Given entries Block Start
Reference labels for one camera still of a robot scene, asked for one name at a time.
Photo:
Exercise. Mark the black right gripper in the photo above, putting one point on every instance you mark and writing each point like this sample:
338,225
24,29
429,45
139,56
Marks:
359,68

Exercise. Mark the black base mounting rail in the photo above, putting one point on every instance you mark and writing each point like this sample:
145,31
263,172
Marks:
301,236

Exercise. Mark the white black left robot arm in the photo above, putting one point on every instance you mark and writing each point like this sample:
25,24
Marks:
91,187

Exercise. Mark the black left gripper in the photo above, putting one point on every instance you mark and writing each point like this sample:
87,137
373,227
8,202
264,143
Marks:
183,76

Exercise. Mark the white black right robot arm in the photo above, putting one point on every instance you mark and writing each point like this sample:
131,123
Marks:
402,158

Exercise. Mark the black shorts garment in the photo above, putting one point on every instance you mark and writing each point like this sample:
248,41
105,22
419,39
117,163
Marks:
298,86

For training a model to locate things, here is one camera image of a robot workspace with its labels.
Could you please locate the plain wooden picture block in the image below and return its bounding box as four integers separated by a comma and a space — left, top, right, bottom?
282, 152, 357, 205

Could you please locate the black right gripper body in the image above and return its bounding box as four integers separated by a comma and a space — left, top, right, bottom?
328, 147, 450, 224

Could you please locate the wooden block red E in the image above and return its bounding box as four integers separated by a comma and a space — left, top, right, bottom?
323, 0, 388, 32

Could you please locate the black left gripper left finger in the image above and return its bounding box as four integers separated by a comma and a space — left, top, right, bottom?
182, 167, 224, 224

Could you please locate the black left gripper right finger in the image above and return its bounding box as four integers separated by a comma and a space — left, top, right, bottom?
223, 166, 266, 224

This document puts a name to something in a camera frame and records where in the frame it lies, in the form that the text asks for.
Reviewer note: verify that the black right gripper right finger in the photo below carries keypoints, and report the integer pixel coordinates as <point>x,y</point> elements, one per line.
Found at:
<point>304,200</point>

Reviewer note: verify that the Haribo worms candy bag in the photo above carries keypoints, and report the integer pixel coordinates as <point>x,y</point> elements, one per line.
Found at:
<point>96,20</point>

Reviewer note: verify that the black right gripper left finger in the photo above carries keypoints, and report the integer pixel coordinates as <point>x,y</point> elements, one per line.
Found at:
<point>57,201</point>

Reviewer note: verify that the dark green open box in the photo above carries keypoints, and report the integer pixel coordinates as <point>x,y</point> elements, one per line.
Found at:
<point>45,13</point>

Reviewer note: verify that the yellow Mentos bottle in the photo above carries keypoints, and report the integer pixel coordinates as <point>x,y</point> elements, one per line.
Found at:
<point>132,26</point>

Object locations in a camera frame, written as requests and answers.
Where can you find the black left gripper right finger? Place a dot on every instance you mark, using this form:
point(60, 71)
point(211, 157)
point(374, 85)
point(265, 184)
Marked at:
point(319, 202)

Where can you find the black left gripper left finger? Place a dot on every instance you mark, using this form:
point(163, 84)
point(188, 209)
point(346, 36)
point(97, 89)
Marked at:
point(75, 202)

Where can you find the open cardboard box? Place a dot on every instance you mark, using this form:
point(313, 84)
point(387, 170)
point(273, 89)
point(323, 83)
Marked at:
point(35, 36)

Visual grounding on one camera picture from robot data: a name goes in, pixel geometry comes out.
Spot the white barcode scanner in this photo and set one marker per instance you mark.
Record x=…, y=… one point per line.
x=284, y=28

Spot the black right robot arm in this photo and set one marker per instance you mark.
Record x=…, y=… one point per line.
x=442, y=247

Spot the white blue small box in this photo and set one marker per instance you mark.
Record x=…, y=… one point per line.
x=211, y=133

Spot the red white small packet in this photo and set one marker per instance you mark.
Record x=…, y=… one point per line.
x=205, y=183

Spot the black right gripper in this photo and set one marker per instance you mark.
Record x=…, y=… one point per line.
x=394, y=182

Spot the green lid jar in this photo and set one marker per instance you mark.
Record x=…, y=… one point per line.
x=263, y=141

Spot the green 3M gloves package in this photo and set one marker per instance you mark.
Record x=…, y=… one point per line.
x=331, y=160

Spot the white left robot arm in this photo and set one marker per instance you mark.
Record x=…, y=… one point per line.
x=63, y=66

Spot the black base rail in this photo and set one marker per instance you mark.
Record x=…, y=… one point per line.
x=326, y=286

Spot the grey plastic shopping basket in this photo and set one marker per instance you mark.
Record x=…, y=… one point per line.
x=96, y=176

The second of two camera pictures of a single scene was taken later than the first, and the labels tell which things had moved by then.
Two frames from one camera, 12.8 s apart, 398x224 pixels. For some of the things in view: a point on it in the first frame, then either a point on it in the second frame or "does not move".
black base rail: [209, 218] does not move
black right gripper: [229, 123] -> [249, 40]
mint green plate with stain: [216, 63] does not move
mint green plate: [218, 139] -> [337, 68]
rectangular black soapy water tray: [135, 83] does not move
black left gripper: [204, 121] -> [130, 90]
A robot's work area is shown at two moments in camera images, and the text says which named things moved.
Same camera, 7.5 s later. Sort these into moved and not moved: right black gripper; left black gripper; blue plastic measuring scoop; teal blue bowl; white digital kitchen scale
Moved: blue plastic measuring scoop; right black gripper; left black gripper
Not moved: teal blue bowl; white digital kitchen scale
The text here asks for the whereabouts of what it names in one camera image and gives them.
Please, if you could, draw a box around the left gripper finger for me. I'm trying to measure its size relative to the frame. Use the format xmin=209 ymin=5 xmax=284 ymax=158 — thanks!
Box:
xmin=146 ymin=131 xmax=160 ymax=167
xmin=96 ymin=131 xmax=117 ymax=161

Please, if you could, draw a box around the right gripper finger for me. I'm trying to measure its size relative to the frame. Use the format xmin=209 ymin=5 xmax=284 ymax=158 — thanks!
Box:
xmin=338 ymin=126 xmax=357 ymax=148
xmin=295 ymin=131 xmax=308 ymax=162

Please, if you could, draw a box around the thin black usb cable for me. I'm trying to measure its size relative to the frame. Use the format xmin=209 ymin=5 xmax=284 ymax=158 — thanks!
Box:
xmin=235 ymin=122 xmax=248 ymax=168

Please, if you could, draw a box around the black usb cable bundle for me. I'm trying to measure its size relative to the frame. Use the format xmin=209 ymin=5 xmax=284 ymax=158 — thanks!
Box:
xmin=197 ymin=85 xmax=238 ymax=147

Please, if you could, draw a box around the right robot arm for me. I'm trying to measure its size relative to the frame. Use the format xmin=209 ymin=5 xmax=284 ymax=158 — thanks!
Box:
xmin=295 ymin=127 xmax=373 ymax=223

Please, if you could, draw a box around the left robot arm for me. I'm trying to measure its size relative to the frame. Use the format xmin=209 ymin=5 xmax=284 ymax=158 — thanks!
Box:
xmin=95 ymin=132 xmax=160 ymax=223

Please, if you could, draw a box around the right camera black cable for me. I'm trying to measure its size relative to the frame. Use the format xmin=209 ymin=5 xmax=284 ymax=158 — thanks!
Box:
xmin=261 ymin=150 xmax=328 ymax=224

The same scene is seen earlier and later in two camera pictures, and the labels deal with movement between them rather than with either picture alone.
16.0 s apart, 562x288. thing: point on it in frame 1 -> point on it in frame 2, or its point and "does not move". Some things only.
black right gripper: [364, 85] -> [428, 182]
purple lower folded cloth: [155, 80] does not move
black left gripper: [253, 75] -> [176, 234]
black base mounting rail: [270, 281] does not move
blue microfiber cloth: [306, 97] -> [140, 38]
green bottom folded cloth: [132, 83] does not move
Given entries Block End
**What is expected**
Copy the lines above exactly. Start with the line containing "point(265, 184)", end with the line containing "Spot the white blue", and include both.

**Your response**
point(265, 184)
Marked at:
point(319, 202)

Where can you find the black left gripper left finger? Place a dot on every instance you mark, using this form:
point(163, 84)
point(188, 209)
point(346, 36)
point(97, 89)
Marked at:
point(75, 202)

Where can you find the open cardboard box? Place a dot on every instance you mark, using this form:
point(313, 84)
point(387, 170)
point(273, 89)
point(323, 83)
Marked at:
point(35, 36)

Visual grounding on one camera picture from robot data: a name goes in, pixel geometry comes out.
Spot the white barcode scanner in this photo and set one marker per instance you mark.
Record x=…, y=… one point per line.
x=284, y=28

Spot the black right robot arm in this photo and set one marker per instance you mark.
Record x=…, y=… one point per line.
x=442, y=247

Spot the white blue small box in this photo and set one marker per instance you mark.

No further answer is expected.